Doingakatereddy Sat 05-Apr-14 16:55:15

I know of two children adopted from birth / before year old and they are thriving in adopted families.

The parents are So so grateful and treat kids wonderfully. I have shivers just thinking about how much joy these smilies have.

Good luck with your decision x

MrsBW Sat 05-Apr-14 16:57:58

Why don't you post on the adoption board where you'll be able to find out more about the outcomes for children who are adopted?

Hoppinggreen Sat 05-Apr-14 16:58:08

If you decide to do this then I hope you get the support you need.
Personally I probably wouldn't and I don't think you or anyone else should blame you if you don't do it.
This is not your responsibility or fault, if you don't think you can help then there's no reason to think the child won't have a good life.
I think that the child needs to be as far away from the birth parents as possible.

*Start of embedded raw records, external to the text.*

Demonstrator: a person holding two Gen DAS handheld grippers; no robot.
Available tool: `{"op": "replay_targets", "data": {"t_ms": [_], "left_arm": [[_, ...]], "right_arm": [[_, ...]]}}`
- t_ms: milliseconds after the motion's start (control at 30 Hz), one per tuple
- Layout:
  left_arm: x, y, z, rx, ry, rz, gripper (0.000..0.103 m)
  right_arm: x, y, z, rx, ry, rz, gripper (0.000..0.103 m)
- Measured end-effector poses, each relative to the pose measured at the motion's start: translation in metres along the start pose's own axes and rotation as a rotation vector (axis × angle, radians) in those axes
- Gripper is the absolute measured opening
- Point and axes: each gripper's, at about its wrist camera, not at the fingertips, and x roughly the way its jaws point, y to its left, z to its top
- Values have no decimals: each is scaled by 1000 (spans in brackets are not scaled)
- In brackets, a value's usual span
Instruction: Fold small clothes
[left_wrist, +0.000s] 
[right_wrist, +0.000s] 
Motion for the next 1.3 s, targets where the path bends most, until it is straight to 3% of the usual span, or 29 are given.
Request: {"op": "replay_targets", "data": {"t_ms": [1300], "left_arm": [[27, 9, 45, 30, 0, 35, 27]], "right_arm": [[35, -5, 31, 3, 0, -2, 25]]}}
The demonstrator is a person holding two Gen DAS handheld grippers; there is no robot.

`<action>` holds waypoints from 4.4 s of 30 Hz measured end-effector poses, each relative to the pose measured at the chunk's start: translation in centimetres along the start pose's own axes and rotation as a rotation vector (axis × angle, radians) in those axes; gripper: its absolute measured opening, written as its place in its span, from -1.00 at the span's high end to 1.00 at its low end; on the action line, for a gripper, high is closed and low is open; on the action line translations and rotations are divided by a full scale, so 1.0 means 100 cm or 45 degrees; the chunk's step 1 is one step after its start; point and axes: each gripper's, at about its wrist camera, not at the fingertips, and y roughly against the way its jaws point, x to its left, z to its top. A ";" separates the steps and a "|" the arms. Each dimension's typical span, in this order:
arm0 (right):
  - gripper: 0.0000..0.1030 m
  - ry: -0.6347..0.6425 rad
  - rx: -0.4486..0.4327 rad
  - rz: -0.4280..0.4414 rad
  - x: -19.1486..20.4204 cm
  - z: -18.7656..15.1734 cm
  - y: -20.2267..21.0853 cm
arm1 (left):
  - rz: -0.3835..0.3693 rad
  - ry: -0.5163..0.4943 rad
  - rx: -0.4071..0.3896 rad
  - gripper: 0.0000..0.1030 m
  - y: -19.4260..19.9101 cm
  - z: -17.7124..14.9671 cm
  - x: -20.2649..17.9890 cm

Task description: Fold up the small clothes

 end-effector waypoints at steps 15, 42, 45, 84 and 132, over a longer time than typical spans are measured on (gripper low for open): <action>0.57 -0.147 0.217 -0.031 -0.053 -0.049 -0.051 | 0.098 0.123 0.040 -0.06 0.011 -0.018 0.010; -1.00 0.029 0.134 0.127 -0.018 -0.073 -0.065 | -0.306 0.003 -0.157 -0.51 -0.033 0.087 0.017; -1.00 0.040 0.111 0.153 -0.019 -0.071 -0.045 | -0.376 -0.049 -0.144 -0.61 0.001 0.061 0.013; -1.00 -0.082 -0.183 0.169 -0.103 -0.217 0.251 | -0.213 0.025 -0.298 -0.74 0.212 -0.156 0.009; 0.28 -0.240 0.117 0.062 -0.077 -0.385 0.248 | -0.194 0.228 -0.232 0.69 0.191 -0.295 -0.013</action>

louloutheshamed Mon 07-Apr-14 15:54:04

Thank you for all of your thoughts on this, your replies are so helpful.

I am composing a list of questions to ask Ss when they visit.

There is no drug use afaik. She has smoked throughout her pregnancy. I'm not sure about alcohol as we spent nye with her and she made a big fuss of the fact that she was abstaining, which I remember thinking was odd when she was happy to smoke.